[developers] Bug report for ERG

Dan Flickinger danf at stanford.edu
Thu Nov 12 03:40:44 CET 2020


One of the unfortunate consequences of the change in tokenization for the trunk ERG (treating punctuation marks as separate tokens) is that we no longer correctly handle web addresses in text, because the tokenizer now splits at slashes and periods, `exploding' URLs into many separate tokens.  This is obviously not the desired behavior, and Stephan has been leading an effort to get a uniform preprocessing mechanism into the various platforms so we can cope with URLs and the like, by ensuring that they are single tokens by the time the parser sees them.

In the meantime, Alexandre, perhaps you can write a little temporary script that replaces URLs with a single simple token before presenting a sentence to ACE for parsing.

 Dan

________________________________
From: developers-bounces at emmtee.net <developers-bounces at emmtee.net> on behalf of goodman.m.w at gmail.com <goodman.m.w at gmail.com>
Sent: Wednesday, November 11, 2020 6:19 PM
To: Alexandre Rademaker <arademaker at gmail.com>
Cc: developers <developers at delph-in.net>
Subject: Re: [developers] Bug report for ERG

Hi Alexandre,

I was able to reproduce the issue using the ERG 2018 (which creates a named EP with the URL as its CARG) and a ~3-month old trunk version of the ERG (which tokenized the URL). I'll leave the question of the ERG's behavior to the pros, and I'll address the MRS syntax problem.

PyDelphin reported the syntax error at the '.' character because that's the point at which the SimpleMRS parser was unable to proceed, but the problem is in fact the '_' in the lemma portion of the predicate symbol. Currently there is no agreed-upon way to have a lemma containing '_', as '_' is the delimiter between the lemma and pos fields. The so-called "TypePred" production in the SimpleMRS BNF at http://moin.delph-in.net/MrsRfc#Simple is overly permissive (note: I wrote it, adapting Bec's original). Stephan and I had some discussion about the mini-format of predicate symbols on GitHub (https://github.com/delph-in/pydelphin/issues/302) but unfortunately little of that conversation made it to this list.

In short, I propose a character-escaping solution for use in predicate symbols for all serialization formats.
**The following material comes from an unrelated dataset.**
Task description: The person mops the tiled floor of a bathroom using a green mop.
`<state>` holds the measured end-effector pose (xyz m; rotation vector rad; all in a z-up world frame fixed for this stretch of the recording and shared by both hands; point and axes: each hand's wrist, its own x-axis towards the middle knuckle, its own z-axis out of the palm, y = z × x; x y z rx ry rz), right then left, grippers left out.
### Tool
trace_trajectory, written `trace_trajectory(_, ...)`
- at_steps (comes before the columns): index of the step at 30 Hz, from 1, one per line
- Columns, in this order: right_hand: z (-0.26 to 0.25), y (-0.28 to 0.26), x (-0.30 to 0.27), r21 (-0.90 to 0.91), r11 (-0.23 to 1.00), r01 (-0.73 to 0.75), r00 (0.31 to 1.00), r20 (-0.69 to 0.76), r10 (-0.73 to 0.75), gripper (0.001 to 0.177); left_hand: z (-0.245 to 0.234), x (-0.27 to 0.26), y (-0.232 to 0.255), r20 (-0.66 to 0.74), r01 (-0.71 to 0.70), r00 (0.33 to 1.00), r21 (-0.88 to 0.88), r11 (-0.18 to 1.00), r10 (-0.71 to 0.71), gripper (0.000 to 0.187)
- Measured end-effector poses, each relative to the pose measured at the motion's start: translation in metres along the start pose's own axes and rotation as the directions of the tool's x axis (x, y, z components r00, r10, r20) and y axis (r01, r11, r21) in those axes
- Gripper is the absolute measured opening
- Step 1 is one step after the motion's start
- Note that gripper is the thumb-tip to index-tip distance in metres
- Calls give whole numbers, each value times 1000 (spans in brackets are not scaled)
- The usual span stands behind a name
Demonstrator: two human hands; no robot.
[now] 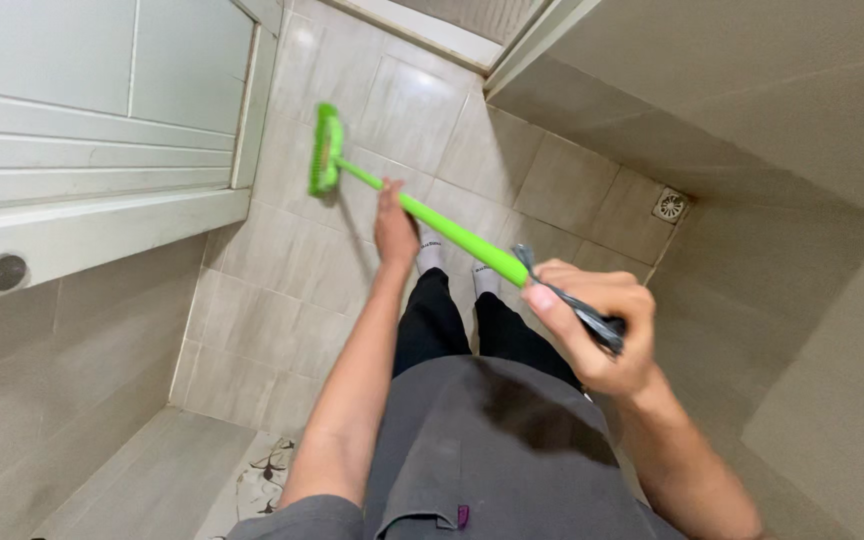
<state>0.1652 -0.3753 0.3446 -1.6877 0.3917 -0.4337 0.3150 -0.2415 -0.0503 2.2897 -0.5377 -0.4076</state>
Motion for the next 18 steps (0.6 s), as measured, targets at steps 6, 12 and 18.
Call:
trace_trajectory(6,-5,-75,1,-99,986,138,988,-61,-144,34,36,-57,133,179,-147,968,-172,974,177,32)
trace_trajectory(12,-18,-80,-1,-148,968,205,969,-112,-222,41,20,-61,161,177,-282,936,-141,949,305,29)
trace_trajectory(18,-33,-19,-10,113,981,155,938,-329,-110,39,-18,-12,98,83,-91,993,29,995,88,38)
For this, we could recycle TSDB's three escapes (\s, \n, and \\), where in this case the separator \s is '_' instead of '@'. The serialization formats (SimpleMRS, MRX, EDS native, etc.). Any other characters that might cause issues in parsing (such as a space or '<' in SimpleMRS, also '[', '{', or '(' in EDS, etc.) would be handled by those formats individually. For SimpleMRS, I suggest quoting any predicate that contains a space or '<' (and quotes are not part of the predicate format, only part of SimpleMRS's), and then escaping quotes (\") inside predicates. This means that abstract predicates (compound, udef_q, etc) would also be quoted, if they had a space or '<'. In MRX, a predicate with '<' would need to replace it with &lt;, and so on.

If we agree on such a change, then both PyDelphin and ACE (and other processors) would need to be modified to get around the issue you're experiencing. Of course, this specific issue could be sidestepped by getting the ERG to put URLs back into CARGs instead of being tokenized and parsed into generic predicate symbols.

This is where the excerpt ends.